Hehe.. Sorry Trace, I need to pay my mortgage this month, so they are getting refurbished and flipped.
Hehe.. Sorry Trace, I need to pay my mortgage this month, so they are getting refurbished and flipped.
\m/ d(-_-)b \m/
R9 290X+Kraken+Corsair H90, Xeon 5649@4ghz, Asus P6T-WS Pro
I received my copper shim today and the temps are way better than before. Here is a screen shot If any mod wants to you can move this to laptop section. My video card originally idled at 80c
- Computer-Geek
I managed to kill that DV9000 again. I threw a sustained video test at it, and it failed after 3 runs, back to graphic corruption and system hang. I'll reflow it again, and see what's up.
\m/ d(-_-)b \m/
R9 290X+Kraken+Corsair H90, Xeon 5649@4ghz, Asus P6T-WS Pro
aww that sucks once i ran prime95 the temps were too hot so it turned itself off I will only use this laptop for music / ms word/ browsing web so the temps should be low which shouldn't cause it to lockup
- Computer-Geek
I'm sure it's still to do with the piss poor design of the DV series laptops, so I'm not too worried about it. I'll reflow it, and keep it for light duties, and it should last just fine. I have a decent enough machine for gaming on, and a 360 as well.
I posted my Acer for sale today, so if I get the DV9000 fixed again, I'll post my XPS for sale as well.
\m/ d(-_-)b \m/
R9 290X+Kraken+Corsair H90, Xeon 5649@4ghz, Asus P6T-WS Pro
Sorry to revive a dead thread, but anyone out there still playing with this?
My DV9000 was given to me 'dead'. GPU overheated so bad/often that the hinge split and melted. I had to finish breaking it off so that it wouldn't injure the LCD.
What have I done to 'fix' it? Left hinge broken off entirely, GPU ran fan-less for 15 minutes (until thermal shutdown) with 10lbs of phone books sitting on it. At highest temp I palm slapped the stack as hard as I could. Heard a POP. Kept pressure on chip for an hour.
My reasoning behind this? No heat gun available, and I've used this method on 360's with great success (just make sure you never let it get super hot again.)
I Did make sure to have the board properly supported as to lessen the chances of damaging it.
Reassembled. Works, but still runs hot hot hot. So I disconnected the webcam (USB cord) and knocked holes out of the bottom of the case- mounted spare laptop fan to bottom with webcam USB for power.
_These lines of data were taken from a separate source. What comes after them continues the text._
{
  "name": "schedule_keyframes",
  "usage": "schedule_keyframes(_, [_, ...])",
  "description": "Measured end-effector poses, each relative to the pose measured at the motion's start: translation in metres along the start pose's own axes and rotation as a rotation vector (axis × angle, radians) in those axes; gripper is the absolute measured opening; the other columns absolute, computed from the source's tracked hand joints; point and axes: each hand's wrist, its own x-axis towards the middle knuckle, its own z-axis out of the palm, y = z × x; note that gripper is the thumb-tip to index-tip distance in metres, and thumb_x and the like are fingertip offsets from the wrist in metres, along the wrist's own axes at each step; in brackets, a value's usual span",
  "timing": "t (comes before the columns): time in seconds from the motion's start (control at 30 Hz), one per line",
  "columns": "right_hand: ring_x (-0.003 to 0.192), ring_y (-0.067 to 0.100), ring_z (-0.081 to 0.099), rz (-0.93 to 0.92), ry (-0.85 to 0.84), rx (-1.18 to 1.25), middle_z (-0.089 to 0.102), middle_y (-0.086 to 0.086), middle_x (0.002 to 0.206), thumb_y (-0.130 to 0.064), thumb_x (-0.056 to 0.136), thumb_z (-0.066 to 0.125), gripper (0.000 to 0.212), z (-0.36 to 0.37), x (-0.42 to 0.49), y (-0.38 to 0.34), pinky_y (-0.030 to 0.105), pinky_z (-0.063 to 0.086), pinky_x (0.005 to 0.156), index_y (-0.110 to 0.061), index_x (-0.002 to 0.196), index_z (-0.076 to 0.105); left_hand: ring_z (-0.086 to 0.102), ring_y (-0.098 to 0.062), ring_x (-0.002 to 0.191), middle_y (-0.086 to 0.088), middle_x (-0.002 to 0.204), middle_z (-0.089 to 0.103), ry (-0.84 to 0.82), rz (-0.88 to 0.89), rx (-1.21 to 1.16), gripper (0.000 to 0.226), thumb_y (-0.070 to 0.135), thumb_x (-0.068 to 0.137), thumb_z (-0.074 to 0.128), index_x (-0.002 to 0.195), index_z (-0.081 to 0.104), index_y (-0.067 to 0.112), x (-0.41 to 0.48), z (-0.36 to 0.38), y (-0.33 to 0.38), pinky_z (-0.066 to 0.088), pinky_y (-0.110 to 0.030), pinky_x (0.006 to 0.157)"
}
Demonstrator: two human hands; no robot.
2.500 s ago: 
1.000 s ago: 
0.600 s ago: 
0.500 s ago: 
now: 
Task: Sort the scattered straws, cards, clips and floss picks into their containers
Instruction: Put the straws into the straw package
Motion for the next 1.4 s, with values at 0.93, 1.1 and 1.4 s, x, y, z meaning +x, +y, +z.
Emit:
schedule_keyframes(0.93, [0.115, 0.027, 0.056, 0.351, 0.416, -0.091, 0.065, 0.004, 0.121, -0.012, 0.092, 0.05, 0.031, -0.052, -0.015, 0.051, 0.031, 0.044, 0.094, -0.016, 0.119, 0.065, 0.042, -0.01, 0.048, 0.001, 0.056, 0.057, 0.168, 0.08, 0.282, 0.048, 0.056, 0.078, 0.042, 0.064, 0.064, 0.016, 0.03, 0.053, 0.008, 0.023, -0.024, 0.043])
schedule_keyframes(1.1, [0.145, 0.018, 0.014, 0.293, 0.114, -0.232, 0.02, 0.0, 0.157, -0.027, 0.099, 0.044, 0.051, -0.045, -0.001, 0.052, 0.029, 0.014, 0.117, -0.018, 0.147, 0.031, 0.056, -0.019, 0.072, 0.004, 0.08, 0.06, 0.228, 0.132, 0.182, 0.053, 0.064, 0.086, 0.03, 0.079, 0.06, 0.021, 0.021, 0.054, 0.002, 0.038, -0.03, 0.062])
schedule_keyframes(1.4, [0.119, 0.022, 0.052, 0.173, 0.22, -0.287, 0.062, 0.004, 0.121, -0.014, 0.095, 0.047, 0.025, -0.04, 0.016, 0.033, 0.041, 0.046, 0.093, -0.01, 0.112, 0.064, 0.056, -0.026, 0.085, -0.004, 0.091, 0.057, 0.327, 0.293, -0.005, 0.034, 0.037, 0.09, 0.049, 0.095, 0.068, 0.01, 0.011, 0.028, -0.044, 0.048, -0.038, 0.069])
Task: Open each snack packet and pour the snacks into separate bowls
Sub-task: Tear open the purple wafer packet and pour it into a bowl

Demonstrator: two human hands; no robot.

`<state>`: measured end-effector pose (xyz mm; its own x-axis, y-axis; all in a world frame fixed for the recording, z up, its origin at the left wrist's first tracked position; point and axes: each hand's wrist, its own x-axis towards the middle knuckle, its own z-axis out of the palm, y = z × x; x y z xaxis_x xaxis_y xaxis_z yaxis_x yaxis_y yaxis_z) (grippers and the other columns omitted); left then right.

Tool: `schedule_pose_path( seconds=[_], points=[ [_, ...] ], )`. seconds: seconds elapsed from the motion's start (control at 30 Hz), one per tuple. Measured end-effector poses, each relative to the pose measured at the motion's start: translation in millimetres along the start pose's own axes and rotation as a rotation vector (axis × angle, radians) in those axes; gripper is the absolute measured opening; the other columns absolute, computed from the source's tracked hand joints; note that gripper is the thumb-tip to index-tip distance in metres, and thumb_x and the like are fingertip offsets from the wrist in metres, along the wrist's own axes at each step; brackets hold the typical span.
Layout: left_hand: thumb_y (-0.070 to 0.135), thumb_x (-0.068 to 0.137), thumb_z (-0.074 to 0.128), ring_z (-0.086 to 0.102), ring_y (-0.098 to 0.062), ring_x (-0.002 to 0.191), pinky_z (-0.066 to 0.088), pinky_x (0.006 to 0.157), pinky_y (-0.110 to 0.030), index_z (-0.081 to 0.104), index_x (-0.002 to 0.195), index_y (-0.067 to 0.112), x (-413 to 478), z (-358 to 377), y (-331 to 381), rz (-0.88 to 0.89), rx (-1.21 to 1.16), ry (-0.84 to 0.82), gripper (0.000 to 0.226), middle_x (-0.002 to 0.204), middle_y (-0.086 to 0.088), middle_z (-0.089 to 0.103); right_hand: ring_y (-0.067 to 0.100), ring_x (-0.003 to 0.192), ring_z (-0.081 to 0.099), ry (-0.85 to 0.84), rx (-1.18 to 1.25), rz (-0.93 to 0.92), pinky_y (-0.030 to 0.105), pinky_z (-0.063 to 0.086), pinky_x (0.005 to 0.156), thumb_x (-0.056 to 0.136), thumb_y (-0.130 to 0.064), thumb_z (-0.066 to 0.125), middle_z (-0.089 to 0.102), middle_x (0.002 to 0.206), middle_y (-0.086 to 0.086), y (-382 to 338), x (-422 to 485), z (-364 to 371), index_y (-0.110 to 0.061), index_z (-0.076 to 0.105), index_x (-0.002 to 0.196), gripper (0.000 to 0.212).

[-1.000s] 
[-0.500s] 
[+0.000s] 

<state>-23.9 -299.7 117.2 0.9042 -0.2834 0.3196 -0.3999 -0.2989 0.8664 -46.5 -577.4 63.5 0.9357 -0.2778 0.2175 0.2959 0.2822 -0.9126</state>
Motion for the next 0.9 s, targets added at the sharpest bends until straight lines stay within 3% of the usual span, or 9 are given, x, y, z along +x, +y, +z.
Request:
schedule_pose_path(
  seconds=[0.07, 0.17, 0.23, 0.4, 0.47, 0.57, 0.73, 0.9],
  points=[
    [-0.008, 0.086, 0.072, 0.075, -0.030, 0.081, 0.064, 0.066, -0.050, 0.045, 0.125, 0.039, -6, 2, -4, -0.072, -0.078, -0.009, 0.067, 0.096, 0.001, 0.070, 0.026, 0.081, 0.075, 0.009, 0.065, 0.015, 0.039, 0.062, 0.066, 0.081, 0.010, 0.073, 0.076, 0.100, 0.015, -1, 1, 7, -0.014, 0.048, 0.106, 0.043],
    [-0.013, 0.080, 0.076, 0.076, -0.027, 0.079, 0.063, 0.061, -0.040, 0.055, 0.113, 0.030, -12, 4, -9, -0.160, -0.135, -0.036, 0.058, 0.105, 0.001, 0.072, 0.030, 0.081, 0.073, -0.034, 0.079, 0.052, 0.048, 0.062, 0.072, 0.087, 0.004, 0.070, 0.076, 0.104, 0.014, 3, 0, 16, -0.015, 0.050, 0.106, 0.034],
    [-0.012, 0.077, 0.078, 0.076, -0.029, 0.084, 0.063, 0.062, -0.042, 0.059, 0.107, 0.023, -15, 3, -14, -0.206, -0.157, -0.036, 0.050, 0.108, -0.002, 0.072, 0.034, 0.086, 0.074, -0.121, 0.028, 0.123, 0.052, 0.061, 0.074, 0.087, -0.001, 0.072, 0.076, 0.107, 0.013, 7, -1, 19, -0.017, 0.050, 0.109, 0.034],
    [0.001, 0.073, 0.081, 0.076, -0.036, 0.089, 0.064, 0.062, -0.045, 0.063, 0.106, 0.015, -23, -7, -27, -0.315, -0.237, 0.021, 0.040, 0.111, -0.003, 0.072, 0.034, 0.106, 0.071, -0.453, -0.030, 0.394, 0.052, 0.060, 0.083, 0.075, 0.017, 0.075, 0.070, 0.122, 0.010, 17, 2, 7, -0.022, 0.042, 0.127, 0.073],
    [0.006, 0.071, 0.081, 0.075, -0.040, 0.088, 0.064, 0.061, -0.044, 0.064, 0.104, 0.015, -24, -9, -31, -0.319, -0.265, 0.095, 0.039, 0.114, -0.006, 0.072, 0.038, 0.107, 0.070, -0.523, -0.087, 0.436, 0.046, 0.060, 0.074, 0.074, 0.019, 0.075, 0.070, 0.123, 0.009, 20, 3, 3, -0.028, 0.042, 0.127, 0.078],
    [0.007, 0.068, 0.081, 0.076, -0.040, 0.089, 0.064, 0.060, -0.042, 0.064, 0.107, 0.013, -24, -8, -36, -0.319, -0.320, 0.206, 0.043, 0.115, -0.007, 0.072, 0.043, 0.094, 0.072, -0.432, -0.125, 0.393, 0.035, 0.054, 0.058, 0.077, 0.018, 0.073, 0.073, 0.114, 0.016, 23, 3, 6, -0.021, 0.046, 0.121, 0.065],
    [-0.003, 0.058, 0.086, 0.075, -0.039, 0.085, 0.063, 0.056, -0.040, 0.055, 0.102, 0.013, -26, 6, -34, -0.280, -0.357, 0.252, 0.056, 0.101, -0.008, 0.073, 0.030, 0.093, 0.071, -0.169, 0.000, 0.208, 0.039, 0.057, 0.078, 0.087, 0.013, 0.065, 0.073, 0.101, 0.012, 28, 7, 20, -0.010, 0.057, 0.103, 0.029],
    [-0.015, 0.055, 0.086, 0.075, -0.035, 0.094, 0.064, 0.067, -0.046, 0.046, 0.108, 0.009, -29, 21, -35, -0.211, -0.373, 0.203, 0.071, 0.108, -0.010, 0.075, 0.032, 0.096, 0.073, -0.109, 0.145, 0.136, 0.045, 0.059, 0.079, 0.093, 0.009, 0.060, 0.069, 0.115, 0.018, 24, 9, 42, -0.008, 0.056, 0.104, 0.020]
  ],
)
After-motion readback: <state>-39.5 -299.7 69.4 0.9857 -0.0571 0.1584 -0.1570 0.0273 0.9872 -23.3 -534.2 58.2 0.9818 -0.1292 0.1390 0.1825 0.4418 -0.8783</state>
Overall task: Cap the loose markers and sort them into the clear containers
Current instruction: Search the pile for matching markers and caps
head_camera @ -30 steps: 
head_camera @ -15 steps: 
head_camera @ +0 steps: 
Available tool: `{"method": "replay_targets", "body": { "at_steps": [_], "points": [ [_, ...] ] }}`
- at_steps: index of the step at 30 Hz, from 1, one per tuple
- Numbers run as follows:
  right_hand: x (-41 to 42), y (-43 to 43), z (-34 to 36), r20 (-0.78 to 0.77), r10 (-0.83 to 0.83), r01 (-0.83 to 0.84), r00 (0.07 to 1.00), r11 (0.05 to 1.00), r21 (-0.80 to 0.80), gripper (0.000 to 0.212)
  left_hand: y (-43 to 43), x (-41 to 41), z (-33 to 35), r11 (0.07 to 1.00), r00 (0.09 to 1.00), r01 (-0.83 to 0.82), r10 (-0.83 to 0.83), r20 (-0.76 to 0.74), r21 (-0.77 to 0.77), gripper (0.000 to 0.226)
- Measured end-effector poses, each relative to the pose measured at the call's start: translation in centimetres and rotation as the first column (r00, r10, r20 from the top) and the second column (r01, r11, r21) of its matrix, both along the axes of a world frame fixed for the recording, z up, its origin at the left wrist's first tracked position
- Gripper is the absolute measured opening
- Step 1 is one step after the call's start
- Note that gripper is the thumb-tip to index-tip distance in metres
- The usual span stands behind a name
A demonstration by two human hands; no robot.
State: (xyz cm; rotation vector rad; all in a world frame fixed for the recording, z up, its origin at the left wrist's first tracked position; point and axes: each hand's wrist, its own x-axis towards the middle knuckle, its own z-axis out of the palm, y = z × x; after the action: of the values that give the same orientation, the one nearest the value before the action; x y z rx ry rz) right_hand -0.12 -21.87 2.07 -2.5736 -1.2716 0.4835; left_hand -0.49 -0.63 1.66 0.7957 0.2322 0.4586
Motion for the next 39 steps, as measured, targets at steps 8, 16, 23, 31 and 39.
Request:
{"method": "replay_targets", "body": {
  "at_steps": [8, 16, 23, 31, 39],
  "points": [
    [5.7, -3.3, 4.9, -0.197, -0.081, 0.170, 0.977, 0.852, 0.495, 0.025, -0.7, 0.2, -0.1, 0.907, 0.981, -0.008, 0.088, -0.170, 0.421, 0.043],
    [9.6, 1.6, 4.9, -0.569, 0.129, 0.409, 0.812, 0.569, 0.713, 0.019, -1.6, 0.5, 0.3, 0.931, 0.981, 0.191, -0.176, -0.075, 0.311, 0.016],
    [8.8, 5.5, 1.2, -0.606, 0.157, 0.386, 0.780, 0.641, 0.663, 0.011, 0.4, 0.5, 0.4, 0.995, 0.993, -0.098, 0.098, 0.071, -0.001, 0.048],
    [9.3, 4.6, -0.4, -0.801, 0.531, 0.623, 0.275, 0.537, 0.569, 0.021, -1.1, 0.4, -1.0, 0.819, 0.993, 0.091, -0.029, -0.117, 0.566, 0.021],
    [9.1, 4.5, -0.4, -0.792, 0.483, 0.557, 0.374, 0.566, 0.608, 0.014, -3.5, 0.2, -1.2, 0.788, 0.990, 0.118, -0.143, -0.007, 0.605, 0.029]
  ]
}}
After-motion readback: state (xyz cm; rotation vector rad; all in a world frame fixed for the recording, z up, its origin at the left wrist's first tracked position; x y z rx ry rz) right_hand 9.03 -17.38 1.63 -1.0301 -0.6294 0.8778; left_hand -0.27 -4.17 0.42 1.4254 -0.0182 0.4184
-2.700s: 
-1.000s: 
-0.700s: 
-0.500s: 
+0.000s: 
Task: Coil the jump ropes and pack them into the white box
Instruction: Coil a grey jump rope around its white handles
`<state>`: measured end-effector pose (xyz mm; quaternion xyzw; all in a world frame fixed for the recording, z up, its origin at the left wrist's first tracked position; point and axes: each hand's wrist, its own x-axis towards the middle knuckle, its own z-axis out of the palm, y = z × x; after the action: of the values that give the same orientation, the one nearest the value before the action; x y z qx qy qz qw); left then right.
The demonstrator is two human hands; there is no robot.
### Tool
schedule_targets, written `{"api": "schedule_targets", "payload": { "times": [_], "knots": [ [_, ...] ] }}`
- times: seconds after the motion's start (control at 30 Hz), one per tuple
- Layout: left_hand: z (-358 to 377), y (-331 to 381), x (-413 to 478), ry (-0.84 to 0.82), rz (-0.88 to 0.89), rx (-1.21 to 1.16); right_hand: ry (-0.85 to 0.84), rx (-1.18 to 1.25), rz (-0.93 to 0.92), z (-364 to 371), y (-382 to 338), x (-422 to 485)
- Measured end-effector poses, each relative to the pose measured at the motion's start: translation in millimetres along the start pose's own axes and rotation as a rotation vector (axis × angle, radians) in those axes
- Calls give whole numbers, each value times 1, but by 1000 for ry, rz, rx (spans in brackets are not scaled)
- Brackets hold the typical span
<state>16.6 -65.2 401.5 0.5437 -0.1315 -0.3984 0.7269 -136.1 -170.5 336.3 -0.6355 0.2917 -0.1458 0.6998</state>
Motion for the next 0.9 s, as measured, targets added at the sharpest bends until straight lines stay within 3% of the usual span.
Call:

GPU never exceeds 73C now. I have seen it as high as 124C before my mods.
Oh yeah, that new temp is after I overclocked it (380/450 stock to 400/500 = 3000 points more in futuremark03)
I am toying around with upgrading cpu from 1.66 to 2.4 and ram from 2 to 4...
Maybe fab a new case and make it a luggable portable...
Anyone out there still tinkering on these? Need in-depth diagrams on MB internals to continue...
Last edited by DeadDude; 03-18-2013 at 01:29 PM. Reason: Auto-correct on phone... Clarification on method
well, I'll see about taking a few pics later...
it really ain't 'pretty' yet...
but depending on what 'other' power sources I can find, I plan on more tinkering... then I'll try to make it 'pretty'...
I'm just thankful the right hinge is stiff enough to hold the screen still
I can't understand why this "repair" would work. I mean, a poor solder joint either makes contact and completes the circuit, or it does not. Although I suppose liquid-state soldier alloys might be used for fine capillary bonding and such, a process which might introduce the possibility of all sorts of unreliable flaws - which is why I doubt it would ever actually be used on "high-end" commercial products. Of course, stranger things have happened. And we are talking about nVidia.
RoHS is not to blame. Modern solders are generally superior in every capacity to traditional Pb- or Cd-bearing solders ... the reason the "hazardous" old versions were used is cost, and I'm thinking that megamanufacturers like nVidia are able to splurge on better solders and tooling ... they probably manufacture everything from their cheapest junk to their $$$$ PC video boards on the same equipment, so the retail price of their product isn't a very meaningful indicator of build quality.
I'm guessing heat would somehow adjust the chemical equilibrium of some borderline-failing or underrated semiconductor. Most likely an electrolytic cap. Possibly a chemical battery (at least on PC mobos). Maybe even a cheap resistor. Silicon isn't much affected by heat until it starts to get hot, complex ICs almost always have operating ranges which extend well below room temp or freezing point.
My mind says Technic, but my body says Duplo.